Ezequiel Bonifacio: fue titular en las primeras fechas, siendo uno de los mejores en el empate ante Defensa, pero después fue reemplazado por Oreja. Su velocidad y verticalidad ayudaban a la idea de Soso, pero esas cualidades fueron transformándose en imprecisión y apuro, quitándole claridad a los ataques. Sus últimos ingresos no fueron buenos.

Eric Ramírez: no logró darle constancia a lo bueno mostrado en el torneo pasado. Salió como titular en las primeras dos fechas y luego fue reemplazado por el uruguayo Dibble.

Franco Niell: fue el jugador que más ingresos tuvo desde el banco de suplentes, y en cada uno de ellos se mostró intenso y activo en ofensiva pero por lo general ingresó en un contexto negativo. Convirtió el empate en la primera fecha ante Defensa.

Yaír Bonnin: disputó la primera fecha ante Defensa, y si bien tuvo importantes intervenciones, dos de los cuatro goles en contra de esa tarde fueron responsabilidad suya.

Maximiliano Coronel: las constantes lesiones no le permitieron disputar muchos minutos. Ingresó ante Belgrano para formar una línea de tres para buscar el partido y no desentonó.

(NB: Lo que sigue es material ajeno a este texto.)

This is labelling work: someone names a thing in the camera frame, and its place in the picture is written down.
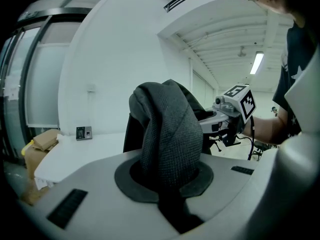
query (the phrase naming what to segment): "black cable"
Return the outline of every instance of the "black cable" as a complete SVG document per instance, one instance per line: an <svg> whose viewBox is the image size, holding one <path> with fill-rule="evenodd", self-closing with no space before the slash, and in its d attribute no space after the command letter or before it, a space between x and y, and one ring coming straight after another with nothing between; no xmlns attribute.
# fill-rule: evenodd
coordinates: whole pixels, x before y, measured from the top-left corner
<svg viewBox="0 0 320 240"><path fill-rule="evenodd" d="M238 140L243 140L243 139L248 139L250 142L251 142L251 144L253 143L252 142L252 140L251 140L251 138L249 138L249 137L243 137L243 138L239 138L238 136L235 136Z"/></svg>
<svg viewBox="0 0 320 240"><path fill-rule="evenodd" d="M251 150L248 156L248 160L251 160L252 152L254 151L254 142L255 142L255 122L254 122L254 117L250 117L251 121L251 136L252 136L252 142L251 142Z"/></svg>
<svg viewBox="0 0 320 240"><path fill-rule="evenodd" d="M252 135L252 139L249 138L249 137L239 138L237 135L235 136L239 140L248 139L251 142L251 149L250 149L250 153L249 153L249 156L248 156L248 160L251 160L251 156L252 156L252 153L254 151L254 142L255 142L255 122L254 122L253 116L251 116L250 120L251 120L251 135Z"/></svg>

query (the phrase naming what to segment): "curved white wall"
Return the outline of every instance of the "curved white wall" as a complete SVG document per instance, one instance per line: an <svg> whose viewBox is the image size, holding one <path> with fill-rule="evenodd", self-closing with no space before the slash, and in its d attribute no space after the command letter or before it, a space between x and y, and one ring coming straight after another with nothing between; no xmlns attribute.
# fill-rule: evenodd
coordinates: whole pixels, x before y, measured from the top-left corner
<svg viewBox="0 0 320 240"><path fill-rule="evenodd" d="M173 78L191 87L188 57L155 30L167 3L101 0L88 14L60 77L58 113L64 134L75 135L76 127L87 125L94 135L125 132L129 97L144 82ZM88 93L92 86L95 92Z"/></svg>

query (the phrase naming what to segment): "white table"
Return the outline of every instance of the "white table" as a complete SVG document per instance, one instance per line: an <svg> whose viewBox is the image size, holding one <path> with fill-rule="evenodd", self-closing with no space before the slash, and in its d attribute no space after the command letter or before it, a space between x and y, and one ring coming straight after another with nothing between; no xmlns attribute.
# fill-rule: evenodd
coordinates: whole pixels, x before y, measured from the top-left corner
<svg viewBox="0 0 320 240"><path fill-rule="evenodd" d="M93 139L78 141L75 136L63 136L41 161L34 176L58 183L90 162L121 154L125 135L125 132L94 135Z"/></svg>

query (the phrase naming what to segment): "glass window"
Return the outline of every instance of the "glass window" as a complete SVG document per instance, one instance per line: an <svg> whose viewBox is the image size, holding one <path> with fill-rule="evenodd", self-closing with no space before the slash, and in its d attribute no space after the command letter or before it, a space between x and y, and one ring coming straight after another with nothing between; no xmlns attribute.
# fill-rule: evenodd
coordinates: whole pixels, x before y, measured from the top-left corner
<svg viewBox="0 0 320 240"><path fill-rule="evenodd" d="M58 127L58 90L69 44L80 22L52 23L38 43L25 89L26 122L30 128Z"/></svg>
<svg viewBox="0 0 320 240"><path fill-rule="evenodd" d="M19 88L22 68L29 48L39 27L22 33L11 55L7 76L4 82L4 122L10 145L14 154L19 157L26 145L19 117Z"/></svg>
<svg viewBox="0 0 320 240"><path fill-rule="evenodd" d="M58 127L59 81L68 48L68 43L39 44L34 51L25 93L29 127Z"/></svg>
<svg viewBox="0 0 320 240"><path fill-rule="evenodd" d="M77 29L79 22L56 22L50 24L43 38L41 44L53 43L71 43Z"/></svg>
<svg viewBox="0 0 320 240"><path fill-rule="evenodd" d="M9 38L4 42L3 48L2 48L1 53L0 53L0 66L1 66L1 68L2 68L2 64L3 64L4 60L5 60L5 55L7 54L7 51L9 49L9 45L11 44L11 41L13 39L15 39L15 37Z"/></svg>

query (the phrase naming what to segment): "fluorescent light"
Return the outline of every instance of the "fluorescent light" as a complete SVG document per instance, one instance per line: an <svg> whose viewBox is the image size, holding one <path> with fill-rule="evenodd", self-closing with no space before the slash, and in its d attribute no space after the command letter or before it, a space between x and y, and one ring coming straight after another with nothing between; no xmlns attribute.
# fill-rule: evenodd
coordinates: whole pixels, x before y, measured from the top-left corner
<svg viewBox="0 0 320 240"><path fill-rule="evenodd" d="M256 53L255 60L254 60L250 75L254 75L257 72L264 56L265 56L265 54L263 52Z"/></svg>

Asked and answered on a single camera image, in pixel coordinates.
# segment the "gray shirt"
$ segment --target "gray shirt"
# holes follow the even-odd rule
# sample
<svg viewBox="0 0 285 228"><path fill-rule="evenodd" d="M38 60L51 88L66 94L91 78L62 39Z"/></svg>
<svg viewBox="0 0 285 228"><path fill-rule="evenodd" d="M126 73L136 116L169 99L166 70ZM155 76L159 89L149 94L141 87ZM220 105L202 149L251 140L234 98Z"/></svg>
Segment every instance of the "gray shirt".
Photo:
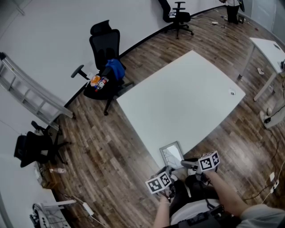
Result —
<svg viewBox="0 0 285 228"><path fill-rule="evenodd" d="M215 207L219 205L219 201L215 199L209 199L209 202ZM205 200L186 204L171 217L171 225L193 218L197 214L208 210ZM242 213L240 216L242 222L237 228L277 228L284 217L285 211L259 204L248 208Z"/></svg>

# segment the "desk leg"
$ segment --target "desk leg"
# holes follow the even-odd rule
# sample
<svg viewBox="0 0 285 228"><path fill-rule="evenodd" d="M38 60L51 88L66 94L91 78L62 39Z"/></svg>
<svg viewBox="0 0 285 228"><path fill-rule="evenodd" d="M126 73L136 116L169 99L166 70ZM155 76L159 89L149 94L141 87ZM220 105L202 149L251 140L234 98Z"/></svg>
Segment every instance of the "desk leg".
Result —
<svg viewBox="0 0 285 228"><path fill-rule="evenodd" d="M255 45L252 45L250 48L249 48L249 51L248 51L248 56L246 57L246 60L244 62L244 66L243 66L243 70L242 70L242 73L239 75L239 77L243 77L244 75L244 72L246 70L246 68L248 67L248 64L249 64L249 61L252 57L252 54L254 52L254 49L255 49Z"/></svg>
<svg viewBox="0 0 285 228"><path fill-rule="evenodd" d="M270 84L272 83L272 81L276 78L276 76L277 76L277 73L276 72L274 72L271 76L270 76L270 78L269 78L269 80L266 82L266 84L262 87L262 89L258 92L258 94L254 97L254 101L256 102L257 101L257 99L264 93L264 91L267 89L267 87L268 86L270 86Z"/></svg>

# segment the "ladder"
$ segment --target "ladder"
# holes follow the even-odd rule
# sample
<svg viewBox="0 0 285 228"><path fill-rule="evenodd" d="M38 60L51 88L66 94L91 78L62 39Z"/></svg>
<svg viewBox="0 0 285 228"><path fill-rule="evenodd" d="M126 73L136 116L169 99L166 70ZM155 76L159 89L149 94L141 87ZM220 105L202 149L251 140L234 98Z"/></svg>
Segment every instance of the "ladder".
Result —
<svg viewBox="0 0 285 228"><path fill-rule="evenodd" d="M60 114L73 118L73 113L62 101L30 78L5 53L0 53L0 60L0 85L27 110L56 130L59 126L54 120ZM12 77L4 77L4 68L12 72Z"/></svg>

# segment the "table top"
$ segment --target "table top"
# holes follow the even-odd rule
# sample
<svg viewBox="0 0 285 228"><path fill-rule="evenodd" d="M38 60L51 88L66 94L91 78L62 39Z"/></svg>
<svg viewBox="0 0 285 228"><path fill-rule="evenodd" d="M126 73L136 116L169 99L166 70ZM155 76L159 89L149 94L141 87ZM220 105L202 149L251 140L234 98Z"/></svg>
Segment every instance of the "table top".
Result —
<svg viewBox="0 0 285 228"><path fill-rule="evenodd" d="M285 52L282 48L275 42L269 40L263 40L258 38L250 38L254 45L261 51L261 53L267 58L272 67L277 73L283 72L279 62L285 60Z"/></svg>
<svg viewBox="0 0 285 228"><path fill-rule="evenodd" d="M162 168L164 162L159 148L178 141L182 153L187 153L211 133L244 96L228 76L190 51L117 101Z"/></svg>

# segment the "black pants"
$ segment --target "black pants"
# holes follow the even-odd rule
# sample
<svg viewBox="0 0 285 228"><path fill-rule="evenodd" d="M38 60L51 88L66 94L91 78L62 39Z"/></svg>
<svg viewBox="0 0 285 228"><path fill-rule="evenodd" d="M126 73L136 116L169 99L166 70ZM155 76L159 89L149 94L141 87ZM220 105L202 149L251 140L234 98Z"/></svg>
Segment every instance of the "black pants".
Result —
<svg viewBox="0 0 285 228"><path fill-rule="evenodd" d="M195 175L188 176L185 184L190 190L191 198L188 196L184 183L181 180L175 181L175 197L170 205L170 217L188 203L204 200L205 198L219 199L214 187L198 181Z"/></svg>
<svg viewBox="0 0 285 228"><path fill-rule="evenodd" d="M239 11L240 6L227 6L227 12L228 12L228 21L230 23L239 24L237 20L237 12Z"/></svg>

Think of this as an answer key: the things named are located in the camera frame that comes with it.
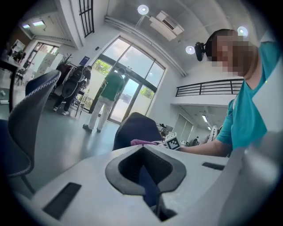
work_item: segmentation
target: air conditioner
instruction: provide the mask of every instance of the air conditioner
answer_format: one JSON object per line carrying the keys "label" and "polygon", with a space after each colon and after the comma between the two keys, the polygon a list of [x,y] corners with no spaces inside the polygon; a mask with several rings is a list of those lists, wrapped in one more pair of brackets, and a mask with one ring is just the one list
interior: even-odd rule
{"label": "air conditioner", "polygon": [[164,11],[161,11],[156,18],[151,16],[149,20],[152,22],[150,26],[169,41],[175,39],[177,35],[184,31],[184,29]]}

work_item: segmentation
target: bag
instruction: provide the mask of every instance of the bag
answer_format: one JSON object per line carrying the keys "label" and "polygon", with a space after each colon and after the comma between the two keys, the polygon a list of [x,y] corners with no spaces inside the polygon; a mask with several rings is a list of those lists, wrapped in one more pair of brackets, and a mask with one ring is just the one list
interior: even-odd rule
{"label": "bag", "polygon": [[70,97],[80,85],[80,82],[84,81],[85,71],[86,69],[84,66],[79,66],[72,72],[62,88],[62,96],[64,98]]}

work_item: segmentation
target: cube with fiducial marker
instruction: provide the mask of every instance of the cube with fiducial marker
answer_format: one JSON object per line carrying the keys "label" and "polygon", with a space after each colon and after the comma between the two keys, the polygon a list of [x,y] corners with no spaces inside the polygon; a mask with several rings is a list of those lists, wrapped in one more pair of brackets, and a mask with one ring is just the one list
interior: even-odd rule
{"label": "cube with fiducial marker", "polygon": [[165,144],[169,149],[172,149],[172,150],[179,150],[181,147],[180,142],[178,141],[176,132],[171,133],[166,136]]}

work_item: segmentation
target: pink object
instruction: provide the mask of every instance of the pink object
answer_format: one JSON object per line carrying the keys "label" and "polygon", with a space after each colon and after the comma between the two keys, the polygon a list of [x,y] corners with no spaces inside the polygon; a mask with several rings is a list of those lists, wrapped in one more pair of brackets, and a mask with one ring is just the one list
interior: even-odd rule
{"label": "pink object", "polygon": [[157,145],[157,143],[150,142],[150,141],[145,141],[145,140],[140,140],[140,139],[134,139],[131,141],[131,146],[138,145],[138,144],[153,144]]}

Luciano Perdomo: ingresó unos minutos ante Defensa y luego perdió terreno hasta salir de las convocatorias.

 

También fueron parte del plantel entre los convocados pero sin sumar minutos Camilo Velóz, debido a la suspensión de Martín Arias en la primera fecha fue el segundo arquero, Óliver Benítez, fue probado como zaguero izquierdo en la semana previa al encuentro ante River pero finalmente jugó Alderete, Matías Melluso, fue el jugador número 19 ante Chacarita y se quedó afuera del banco de suplentes, y Matías Noble, pese a que en la pretemporada parecía que se ganaba un lugar en la consideración de Soso.